I climi della poesia
Questo poemetto nasce da una molteplice riflessione sulla grande metafora del freddo: il freddo come costruzione di un clima artificiale, di un mondo umano disumanizzato, dominato dal tutto-visibile e dal tutto-detto, dove trionfa l’omologia, la sterilità, la superficie: e, d’altra parte, il Freddo invernale e sensoriale, a sua volta metafora dell’inevitabile fine della vita terrena, exitus biologico a cui dovrebbe seguire un adeguamento psicologico e morale alla morte, come testimonia l’invocazione finale ”Vieni, Freddo” (Epilogo).
L’uomo può risolvere l’antinomia tra artificio e natura, tra gelo dell’omologia sociale e gelo della morte, solo ritrovando dentro di sé, alle diverse temperature dei contrasti emotivi, la natura e l’energia dei propri sentimenti, sentimenti da vivere fino in fondo, come una nuova iniziazione religiosa: Non soffocare il dolore, non sprecarlo/ dagli voce e il tuo corpo intero/ fino al punto dove il suo duro corno/ batte per l’ultima volta (Il dolore).
Nella prima parte del poemetto, domina un presto con fuoco: il recitativo si alterna al canto pieno, in una mescolanza incessante di ritmi. La sintassi, ipnotica e frantumata, estraniata e a volte solenne, procede per assonanze,variazioni, iterazioni, analogie; la forma metrica si adegua, nella sua molteplicità, alla forza del pathos che la detta. Le immagini non ostentano la loro carica metaforica ma alludono a un pensiero che rifiuta ogni autonomia concettuale e deriva dalle immagini come la struttura esatta del ghiaccio deriva dai capricciosi mutamenti climatici. Fondamentale è l’uso,in tutto il poemetto, dei colori puri: bianco, nero, oro e rosso, ognuno con la propria connotazione mentale e sensoriale ben precisa.
L’oggetto del poema – il freddo – può sembrare, all’inizio, il frammento di qualche architettura dimenticata o rimossa. Ma non è così. Il testo va compiendosi come struttura di quanto ci pareva solo scheggia o frammento, viaggiando verso una forma che è sempre forma futura, che non si esaurisce mai con le opere che produce ma è costantemente traversata dall’enigma del prossimo testo. ”Brucia l’osso e l’idea/ pulsando nel dolore e sul foglio vivo/ e li tramuta in opera” (La passione).
Nella seconda parte (Le nove iniziazioni del caldo e del freddo), attraverso una forma più chiusa e compatta, vengono rinominate le passioni umane ad una ad una, in poetica corrispondenza con i colori soprannominati.

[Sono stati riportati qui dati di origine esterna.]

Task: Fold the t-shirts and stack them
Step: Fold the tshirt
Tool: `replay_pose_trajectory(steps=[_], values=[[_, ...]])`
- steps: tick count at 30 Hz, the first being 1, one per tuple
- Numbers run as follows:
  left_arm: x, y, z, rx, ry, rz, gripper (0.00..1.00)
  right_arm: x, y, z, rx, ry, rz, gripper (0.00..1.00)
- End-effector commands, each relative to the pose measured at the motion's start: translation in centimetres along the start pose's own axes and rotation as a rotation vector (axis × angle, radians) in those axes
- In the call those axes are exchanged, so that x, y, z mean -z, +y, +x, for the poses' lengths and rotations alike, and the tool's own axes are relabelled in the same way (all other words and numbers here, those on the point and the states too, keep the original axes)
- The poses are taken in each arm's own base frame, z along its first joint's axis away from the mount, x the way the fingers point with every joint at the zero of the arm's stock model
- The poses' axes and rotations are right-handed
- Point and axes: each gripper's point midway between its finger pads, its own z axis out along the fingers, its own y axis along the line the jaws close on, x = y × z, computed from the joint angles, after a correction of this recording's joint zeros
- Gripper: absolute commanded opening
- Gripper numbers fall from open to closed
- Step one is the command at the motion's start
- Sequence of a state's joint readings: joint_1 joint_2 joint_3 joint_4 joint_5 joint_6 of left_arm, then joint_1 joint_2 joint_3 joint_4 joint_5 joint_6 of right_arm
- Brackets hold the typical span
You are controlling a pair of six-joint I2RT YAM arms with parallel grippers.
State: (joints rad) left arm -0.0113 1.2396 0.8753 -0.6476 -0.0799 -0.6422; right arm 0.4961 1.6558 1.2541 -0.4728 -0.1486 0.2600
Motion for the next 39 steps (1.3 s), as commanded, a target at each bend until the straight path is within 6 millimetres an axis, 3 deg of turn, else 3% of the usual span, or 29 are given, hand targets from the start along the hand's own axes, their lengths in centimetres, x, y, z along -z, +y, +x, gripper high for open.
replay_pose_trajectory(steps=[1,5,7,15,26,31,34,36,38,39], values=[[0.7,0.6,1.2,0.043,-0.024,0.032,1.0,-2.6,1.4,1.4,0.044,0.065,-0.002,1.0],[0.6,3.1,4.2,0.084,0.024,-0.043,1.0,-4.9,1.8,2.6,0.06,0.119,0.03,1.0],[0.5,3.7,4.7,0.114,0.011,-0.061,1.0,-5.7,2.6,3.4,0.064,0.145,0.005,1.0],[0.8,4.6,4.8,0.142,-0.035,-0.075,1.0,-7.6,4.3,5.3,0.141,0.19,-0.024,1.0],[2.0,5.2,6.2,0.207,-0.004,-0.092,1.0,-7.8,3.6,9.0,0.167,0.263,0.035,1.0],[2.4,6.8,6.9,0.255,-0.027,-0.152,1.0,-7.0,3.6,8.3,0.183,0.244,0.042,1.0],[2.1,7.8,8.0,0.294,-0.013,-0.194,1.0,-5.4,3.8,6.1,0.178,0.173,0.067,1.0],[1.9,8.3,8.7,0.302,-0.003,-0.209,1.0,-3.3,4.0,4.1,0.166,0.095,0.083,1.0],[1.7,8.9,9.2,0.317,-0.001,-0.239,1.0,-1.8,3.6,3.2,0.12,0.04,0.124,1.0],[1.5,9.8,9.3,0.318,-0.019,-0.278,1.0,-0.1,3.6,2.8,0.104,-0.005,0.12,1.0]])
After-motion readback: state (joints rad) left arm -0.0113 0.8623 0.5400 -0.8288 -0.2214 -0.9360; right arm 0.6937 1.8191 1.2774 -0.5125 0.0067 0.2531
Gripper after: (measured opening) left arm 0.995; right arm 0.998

E’ nella limpidezza di quel fuoco temperato e fermo che è possibile saldare la coincidentia oppositorum. Per naturale necessità il tempo si fa più largo, simile a un andante con moto e la sua sintassi, meno contratta e folgorante, si distende in canto severo dai toni esortativi e sapienziali. La parola, pur restando fedele alla suggestione delle visioni, conquista una nuova pienezza e il poeta, dopo l’attraversamento, può approdare a una voce conclusiva.
La natura umana esige una temperatura né troppo calda né troppo fredda, dove il conquistato tepore (e, per analogia, il grigio della malinconia) sia la risultante naturale del conflitto vita-morte, inconscio-coscienza. La stessa struttura del poema lo suggerisce: diviso tra furore morale della denuncia e necessità poetica di ricostruzione, si avvia verso un sereno consegnarsi al proprio destino mortale. Da incubo malinconico la caducità si trasforma, grazie alla poesia, in sfida della parola alla verità del nulla. Non ci sono né ci saranno consolazioni. Non a caso Frisa cita, nell’exergo del libro e in una poesia della prima parte, due frammenti poetici di Paul Celan. L’unica immortalità possibile è accettare il dolore della mortalità con parole adeguate, capaci di rievocare in una forma transitoria – nella bellezza veloce del canto, nelle rapide seduzioni della parola -, il mistero irrisolvibile della vita umana: mancare alla vita.
“E l’ultima parola già risuoni/ in quella di qualcuno dopo di me/ Guidato da un’altra opera/ prenderà un mio verso disfatto nell’aria/ che entrerà nuovo nella forma…”.